Cela commence par le fait d’interroger les parents sur l’existence d’un poste de télévision dans la chambre de l’enfant et sur le nombre d’heures où il a accès à un écran. Ces questions devraient faire partie de l’entretien pédiatrique de base. Le pédiatre doit aussi penser à interroger l’enfant, et les parents, sur les signes d’alerte d’une consommation problématique, notamment le manque de sommeil, les troubles du comportement alimentaire, l’absentéisme et/ou l’échec scolaire, et le retrait social.
Mais il serait bien dommage que le pédiatre, compte tenu du capital de confiance dont il bénéficie de la part des parents, n’insiste pas aussi sur la nécessité de choisir avec l’enfant les programmes et les jeux qu’il utilise, sur l’immense bénéfice que l’enfant peut retirer d’être invité à parler de ce qu’il voit et fait sur les écrans, et enfin sur le caractère socialisant et structurant des pratiques créatrices à tout âge, à commencer, encore une fois, par la photographie.

La prévention peut aussi commencer dès la salle d’attente. Outre l’affiche des “balises 3-6-9-12” (téléchargeables notamment sur le site www.sergetisseron.com), il existe une excellente affiche de la CNIL sur les bonnes pratiques d’Internet.
Souhaitons que l’INPES se saisisse bientôt du problème et propose une large information, tant aux professionnels qu’aux usagers.

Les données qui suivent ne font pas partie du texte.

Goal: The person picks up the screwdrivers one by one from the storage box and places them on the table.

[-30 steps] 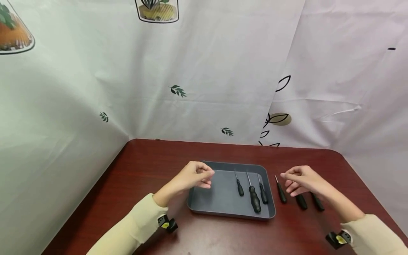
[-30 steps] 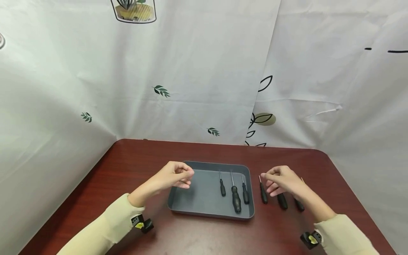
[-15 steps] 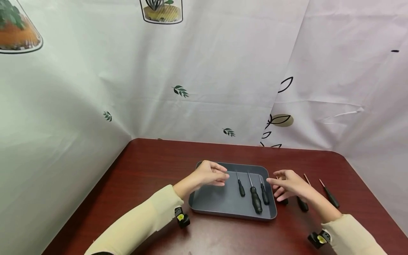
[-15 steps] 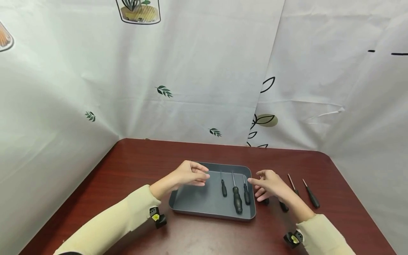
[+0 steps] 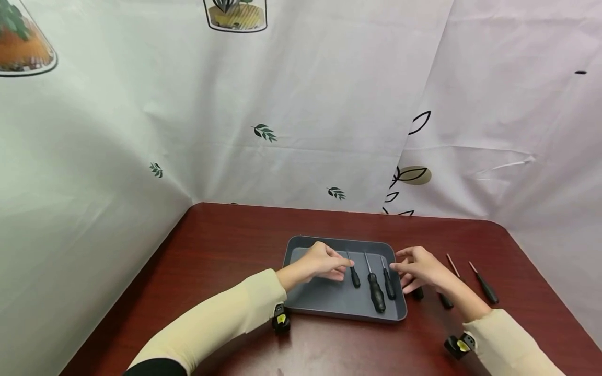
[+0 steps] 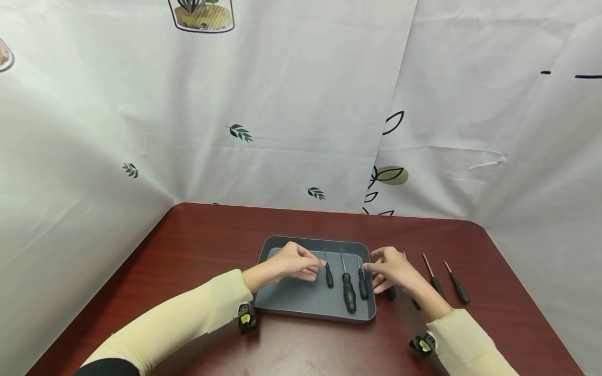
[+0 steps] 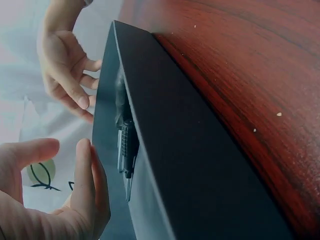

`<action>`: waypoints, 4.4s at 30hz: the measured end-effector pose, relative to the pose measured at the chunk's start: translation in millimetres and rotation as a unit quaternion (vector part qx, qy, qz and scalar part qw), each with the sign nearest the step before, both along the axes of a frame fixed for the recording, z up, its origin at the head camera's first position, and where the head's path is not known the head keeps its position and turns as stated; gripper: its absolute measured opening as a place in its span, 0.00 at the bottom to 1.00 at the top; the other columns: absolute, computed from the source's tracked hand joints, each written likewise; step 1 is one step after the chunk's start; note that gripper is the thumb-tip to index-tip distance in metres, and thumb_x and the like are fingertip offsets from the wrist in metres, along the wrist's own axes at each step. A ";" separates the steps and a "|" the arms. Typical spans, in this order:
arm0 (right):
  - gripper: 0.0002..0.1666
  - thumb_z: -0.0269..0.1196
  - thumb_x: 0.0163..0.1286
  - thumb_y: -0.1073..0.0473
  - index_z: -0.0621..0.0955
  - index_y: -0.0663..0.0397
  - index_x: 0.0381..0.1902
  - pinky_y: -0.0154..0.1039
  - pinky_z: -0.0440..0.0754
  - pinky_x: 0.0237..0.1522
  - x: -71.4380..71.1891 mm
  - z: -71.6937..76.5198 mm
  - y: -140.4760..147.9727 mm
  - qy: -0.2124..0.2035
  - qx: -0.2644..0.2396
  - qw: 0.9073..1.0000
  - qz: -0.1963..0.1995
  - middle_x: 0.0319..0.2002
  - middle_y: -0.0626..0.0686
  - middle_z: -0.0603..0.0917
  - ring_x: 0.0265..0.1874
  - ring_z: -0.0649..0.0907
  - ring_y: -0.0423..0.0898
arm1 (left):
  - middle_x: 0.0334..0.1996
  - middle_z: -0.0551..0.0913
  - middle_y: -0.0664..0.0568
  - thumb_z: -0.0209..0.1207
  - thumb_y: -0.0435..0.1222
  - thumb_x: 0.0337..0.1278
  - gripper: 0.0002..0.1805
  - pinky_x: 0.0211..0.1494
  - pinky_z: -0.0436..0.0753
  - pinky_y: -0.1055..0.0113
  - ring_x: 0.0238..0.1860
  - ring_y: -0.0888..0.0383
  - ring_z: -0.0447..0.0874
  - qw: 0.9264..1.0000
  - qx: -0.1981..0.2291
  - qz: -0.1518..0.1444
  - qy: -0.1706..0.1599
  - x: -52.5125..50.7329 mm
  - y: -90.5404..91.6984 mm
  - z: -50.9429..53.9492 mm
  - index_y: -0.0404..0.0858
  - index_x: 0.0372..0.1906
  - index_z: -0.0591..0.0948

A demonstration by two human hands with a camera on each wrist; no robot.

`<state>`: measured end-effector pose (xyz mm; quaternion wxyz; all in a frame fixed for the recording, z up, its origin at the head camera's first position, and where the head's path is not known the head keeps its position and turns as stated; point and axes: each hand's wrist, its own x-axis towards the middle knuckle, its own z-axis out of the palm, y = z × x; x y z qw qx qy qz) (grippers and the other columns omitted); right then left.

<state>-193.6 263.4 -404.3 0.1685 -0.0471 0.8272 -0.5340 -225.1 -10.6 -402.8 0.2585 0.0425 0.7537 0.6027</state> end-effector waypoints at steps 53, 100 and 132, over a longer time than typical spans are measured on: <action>0.33 0.54 0.72 0.75 0.53 0.91 0.65 0.48 0.89 0.23 -5.8 1.9 -4.5 -0.014 0.015 0.999 0.039 0.30 0.61 0.78 0.20 0.84 0.50 | 0.11 0.79 0.53 0.76 0.41 0.48 0.18 0.28 0.84 0.69 0.19 0.61 0.81 0.943 -0.257 -0.044 0.205 -7.1 29.6 -23.2 0.37 0.16 0.80; 0.33 0.55 0.72 0.75 0.53 0.91 0.65 0.49 0.89 0.24 -5.5 2.9 -1.5 -0.015 0.016 0.999 0.047 0.29 0.61 0.79 0.20 0.83 0.49 | 0.12 0.82 0.48 0.73 0.32 0.47 0.15 0.25 0.87 0.70 0.12 0.60 0.81 0.979 -0.175 -0.049 0.087 4.1 26.5 -13.5 0.31 0.15 0.81; 0.33 0.54 0.73 0.74 0.53 0.90 0.66 0.48 0.89 0.24 -5.5 3.6 -1.3 -0.021 0.006 0.999 0.047 0.31 0.63 0.78 0.20 0.82 0.48 | 0.31 0.87 0.40 0.65 0.29 0.54 0.07 0.38 0.90 0.61 0.25 0.57 0.87 0.996 -0.012 -0.089 -0.028 -6.9 -17.1 17.7 0.28 0.35 0.89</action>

Enfin, pour ceux qui souhaitent un conseil simple et immédiatement applicable, je propose celuici : prendre chaque soir le repas familial sans télévision, ni téléphone mobile, ni tablette tactile, ni revue, ni journal, afin d’avoir le temps de se parler !

En savoir plus…


1. Au-delà de deux heures par jour devant le petit écran dans la petite enfance, chaque heure de plus passée devant un téléviseur se traduit à l’âge de 10 ans par une diminution de 9 % de l’activité physique générale, une augmentation de 10 % du grignotage et de 5 % de l’indice de masse corporelle (IMC) qui mesure l’obésité. Au-delà de deux heures de télévision par jour, les chercheurs ont également constaté des pertes durables dans le domaine des comportements sociaux. Les bébés les plus exposés à la télévision deviennent « des enfants moins autonomes, moins persévérants et moins habiles socialement ». Plus précisément, pour chaque heure supplémentaire passée devant le petit écran par un enfant en bas âge, ils ont noté une diminution de 7 % de l’intérêt en classe à l’âge de 10 ans, et de 6 % sur les habiletés mathématiques. Aucun impact n’a en revanche été noté sur les habiletés en lecture.

2. En plus, certains fabricants proposent que la tablette accompagne des activités corporelles aussi fondamentales que l’alimentation et l’excrétion, en l’associant à une assiette ou à un pot ! Le danger est alors que l’enfant finisse par manger et/ou déféquer en étant totalement coupé de ses éprouvés, et donc de son propre corps. En apprenant ainsi à détourner son attention des expériences qui fondent la perception de son corps comme lui appartenant, l’enfant court le risque de développer plus tard un rapport problématique et angoissant à ses expériences vécues.